Пошел он и удостоверился - обомлел. Родственница была права. Дворовый действительно оказался принадлежащим к тому бесчисленному сословию ходатаев, которые, покорясь духу времени, появились в опустошенной стране в качестве утешителей, берущих дань с темноты и отчаяния. Это не те более или менее настоящие адвокаты, которые знают дело и толк, - это та саранча, которая облепила углы улиц крошечными вывесочками с надписью: "адвокат для хождения", "здесь дают советы", "пишут просьбы", "принимают просителей" и т. д., под которыми скрываются многочисленные удители рублей и грошей со всех опустошенных сословий, бьющиеся главным образом из-за "возложения" издержек на ответчика. В комнате, куда вошел Антон Иванов, стоял стол с перьями и бумагами; на стене около него висел медный крюк с насаженными на него бумагами и небольшой портрет государя, что для простого человека делает это место официальным, где разговаривать много нельзя. У окна сидела женщина, видимо желавшая походить на барыню; она была в шелковом платье, глядела в окно и по временам зевала.
- Что вам угодно? - спросила она Антона Иванова довольно сухим и очевидно заученным тоном..
- По делам-с, - ответил тот резко и сердито.
- Это будет стоить двадцать пять целковых.

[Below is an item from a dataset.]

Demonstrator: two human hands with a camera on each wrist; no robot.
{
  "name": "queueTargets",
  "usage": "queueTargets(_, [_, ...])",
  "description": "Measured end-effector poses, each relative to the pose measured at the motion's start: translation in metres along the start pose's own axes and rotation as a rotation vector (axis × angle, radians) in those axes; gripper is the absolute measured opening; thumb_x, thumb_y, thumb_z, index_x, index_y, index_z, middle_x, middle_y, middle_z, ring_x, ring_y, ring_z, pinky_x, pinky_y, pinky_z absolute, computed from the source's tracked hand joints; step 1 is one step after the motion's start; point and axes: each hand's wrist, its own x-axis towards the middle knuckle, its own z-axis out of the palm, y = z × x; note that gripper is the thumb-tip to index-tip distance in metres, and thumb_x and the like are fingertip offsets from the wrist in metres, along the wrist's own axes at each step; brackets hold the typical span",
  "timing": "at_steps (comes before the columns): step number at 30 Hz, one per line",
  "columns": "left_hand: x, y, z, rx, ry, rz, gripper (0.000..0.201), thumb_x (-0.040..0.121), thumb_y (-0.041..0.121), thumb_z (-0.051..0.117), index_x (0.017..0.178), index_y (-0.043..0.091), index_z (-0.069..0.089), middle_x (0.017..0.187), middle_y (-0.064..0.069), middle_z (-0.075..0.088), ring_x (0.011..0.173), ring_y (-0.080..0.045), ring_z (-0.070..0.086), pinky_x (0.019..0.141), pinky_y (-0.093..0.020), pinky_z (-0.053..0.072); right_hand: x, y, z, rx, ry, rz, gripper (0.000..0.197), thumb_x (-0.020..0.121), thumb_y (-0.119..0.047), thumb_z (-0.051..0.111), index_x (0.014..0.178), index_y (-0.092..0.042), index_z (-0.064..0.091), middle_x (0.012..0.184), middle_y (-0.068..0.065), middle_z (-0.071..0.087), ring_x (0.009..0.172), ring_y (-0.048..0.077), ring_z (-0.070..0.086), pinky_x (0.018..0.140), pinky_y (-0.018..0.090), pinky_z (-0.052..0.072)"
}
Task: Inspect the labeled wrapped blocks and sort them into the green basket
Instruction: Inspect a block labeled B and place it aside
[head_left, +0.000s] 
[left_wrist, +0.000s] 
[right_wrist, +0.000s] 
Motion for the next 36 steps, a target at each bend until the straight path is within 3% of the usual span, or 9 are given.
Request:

Кладите деньги об это место, - объявила она, указав пальцем место на столе.
- Почему же так об это место класть?.. Есть ли этакое в законе-то? Кажись, нету-с. Я думаю так, что не было его, закону-то!
- Я в законах не знаю... Иван Дмитрнч придут... вот у них узнаете... Это их заведение - чтобы беспременно об это место...
- То-то, надо быть, очинно рановато класть-то.
- Подождите их... я не знаю.
- Как не погодить-с, - сказал Антон Иванов и сел.
В его лице и фигуре было что-то такое, что можно передать фразой: "уж жив не уйду отсюда, а возьму свое", или: "разорвусь, а не дамся жив в руки!" Стал Антон Иванов ждать. Женщина зевала, беспечно смотрела в окно и думала вслух о предметах совершенно невинных.
- И откуда столько мух?.. Надо быть, из дерева они родятся?
И опять зевнула.
- А из камня идет муха или не бывает этого? - обратилась она к Антону Иванову.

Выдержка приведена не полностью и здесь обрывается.